Task: Filter the entries below, keeping only lines with "from".

#####

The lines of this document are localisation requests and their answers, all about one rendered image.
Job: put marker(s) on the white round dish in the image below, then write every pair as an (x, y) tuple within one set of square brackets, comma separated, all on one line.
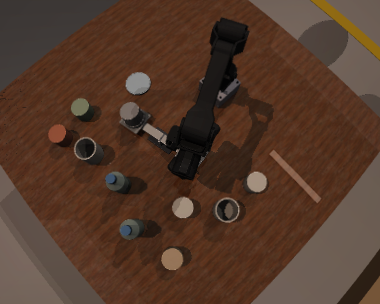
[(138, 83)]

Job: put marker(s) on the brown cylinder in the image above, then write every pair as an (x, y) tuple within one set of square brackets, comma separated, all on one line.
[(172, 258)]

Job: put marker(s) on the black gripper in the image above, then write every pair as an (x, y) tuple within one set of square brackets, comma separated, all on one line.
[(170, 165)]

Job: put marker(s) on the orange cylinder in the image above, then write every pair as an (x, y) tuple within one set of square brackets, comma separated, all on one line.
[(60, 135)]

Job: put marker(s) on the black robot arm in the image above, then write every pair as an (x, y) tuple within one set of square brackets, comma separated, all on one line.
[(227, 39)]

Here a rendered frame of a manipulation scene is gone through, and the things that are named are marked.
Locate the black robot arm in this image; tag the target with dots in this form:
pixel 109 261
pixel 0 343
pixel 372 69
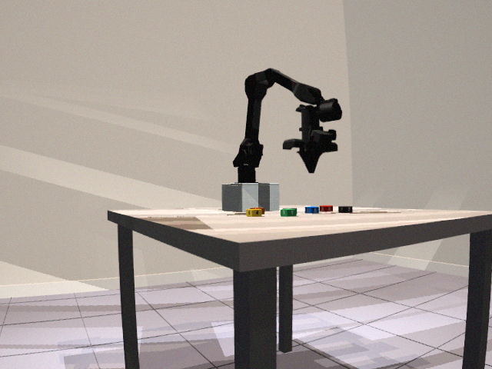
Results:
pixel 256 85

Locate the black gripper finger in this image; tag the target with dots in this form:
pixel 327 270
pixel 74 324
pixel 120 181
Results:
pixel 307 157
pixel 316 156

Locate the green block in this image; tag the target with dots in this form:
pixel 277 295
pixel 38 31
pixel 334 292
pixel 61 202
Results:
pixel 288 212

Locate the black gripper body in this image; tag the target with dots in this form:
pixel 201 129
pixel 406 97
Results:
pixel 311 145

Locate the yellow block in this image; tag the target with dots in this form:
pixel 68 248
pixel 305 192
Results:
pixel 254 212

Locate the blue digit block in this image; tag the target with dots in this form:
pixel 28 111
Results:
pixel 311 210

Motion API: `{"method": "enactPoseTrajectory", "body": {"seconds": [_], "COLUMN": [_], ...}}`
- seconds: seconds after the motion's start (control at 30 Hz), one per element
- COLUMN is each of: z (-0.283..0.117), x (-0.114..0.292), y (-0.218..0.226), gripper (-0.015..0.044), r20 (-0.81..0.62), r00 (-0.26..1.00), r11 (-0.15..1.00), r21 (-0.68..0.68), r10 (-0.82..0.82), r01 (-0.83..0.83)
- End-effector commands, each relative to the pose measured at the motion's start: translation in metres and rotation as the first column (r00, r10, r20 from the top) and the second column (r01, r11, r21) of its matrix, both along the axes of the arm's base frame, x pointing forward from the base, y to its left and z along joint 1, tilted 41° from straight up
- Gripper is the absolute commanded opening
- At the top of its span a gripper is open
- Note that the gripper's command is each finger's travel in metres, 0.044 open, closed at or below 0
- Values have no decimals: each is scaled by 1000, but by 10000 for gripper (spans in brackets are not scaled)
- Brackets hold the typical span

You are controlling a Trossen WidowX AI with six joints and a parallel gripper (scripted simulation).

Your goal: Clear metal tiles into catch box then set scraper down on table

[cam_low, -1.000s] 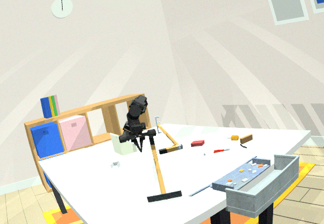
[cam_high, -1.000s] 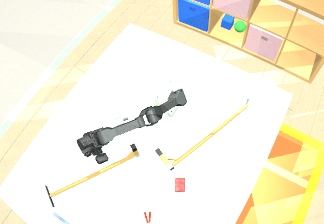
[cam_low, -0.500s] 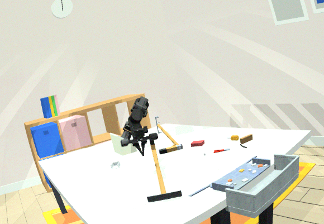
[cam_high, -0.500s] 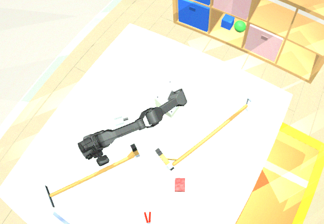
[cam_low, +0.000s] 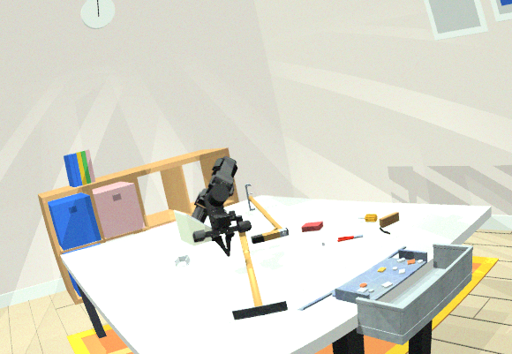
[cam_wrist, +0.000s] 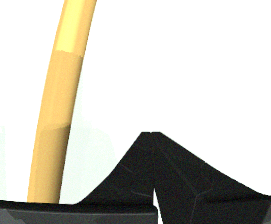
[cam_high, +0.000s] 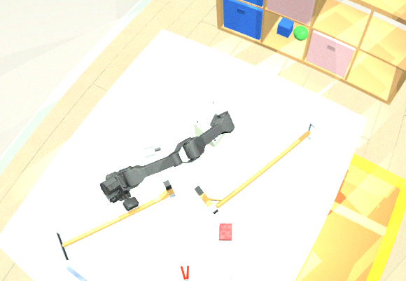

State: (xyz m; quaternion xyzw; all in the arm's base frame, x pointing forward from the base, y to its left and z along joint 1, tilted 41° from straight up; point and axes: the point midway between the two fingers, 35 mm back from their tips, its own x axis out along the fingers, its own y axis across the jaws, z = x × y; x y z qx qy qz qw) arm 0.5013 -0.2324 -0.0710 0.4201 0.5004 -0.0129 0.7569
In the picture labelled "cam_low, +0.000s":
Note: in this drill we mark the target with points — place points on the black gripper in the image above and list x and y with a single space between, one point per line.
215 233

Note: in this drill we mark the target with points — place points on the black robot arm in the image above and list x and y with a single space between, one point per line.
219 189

#####

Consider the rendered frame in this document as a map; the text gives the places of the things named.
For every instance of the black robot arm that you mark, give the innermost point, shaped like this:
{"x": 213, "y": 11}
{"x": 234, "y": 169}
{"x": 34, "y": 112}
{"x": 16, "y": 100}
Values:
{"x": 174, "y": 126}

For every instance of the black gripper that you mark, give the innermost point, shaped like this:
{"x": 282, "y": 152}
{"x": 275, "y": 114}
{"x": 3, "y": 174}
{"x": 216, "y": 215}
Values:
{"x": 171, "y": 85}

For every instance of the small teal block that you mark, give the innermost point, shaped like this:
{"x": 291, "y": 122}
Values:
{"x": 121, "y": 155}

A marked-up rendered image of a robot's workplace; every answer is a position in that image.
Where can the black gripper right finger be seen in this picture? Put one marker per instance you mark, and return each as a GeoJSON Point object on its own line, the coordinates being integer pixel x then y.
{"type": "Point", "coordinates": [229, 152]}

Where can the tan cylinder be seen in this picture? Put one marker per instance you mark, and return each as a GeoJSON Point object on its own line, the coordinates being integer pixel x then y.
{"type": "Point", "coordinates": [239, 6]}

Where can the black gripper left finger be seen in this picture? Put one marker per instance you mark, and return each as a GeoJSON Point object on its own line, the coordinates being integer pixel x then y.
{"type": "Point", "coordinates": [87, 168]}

#####

Response area:
- End-effector commands, each relative to the pose measured at the motion's start: translation in metres and rotation as the first column (r00, r10, r20 from the top) and the second column (r01, r11, r21) of its matrix, both along the axes of the arm's base frame, x pointing forward from the base, y to its left and z along joint 1, tilted 41° from straight up
State: (xyz m; quaternion xyzw; all in the arm's base frame, x pointing forward from the base, y to its left and z along joint 1, tilted 41° from straight up; point and axes: the point midway between the two fingers, 35 mm back from their tips, its own x axis out along the fingers, its own y axis across the jaws, z = x × y; x y z qx qy qz qw) arm 0.5013 -0.2324 -0.0710 0.4201 0.5004 -0.0129 0.7569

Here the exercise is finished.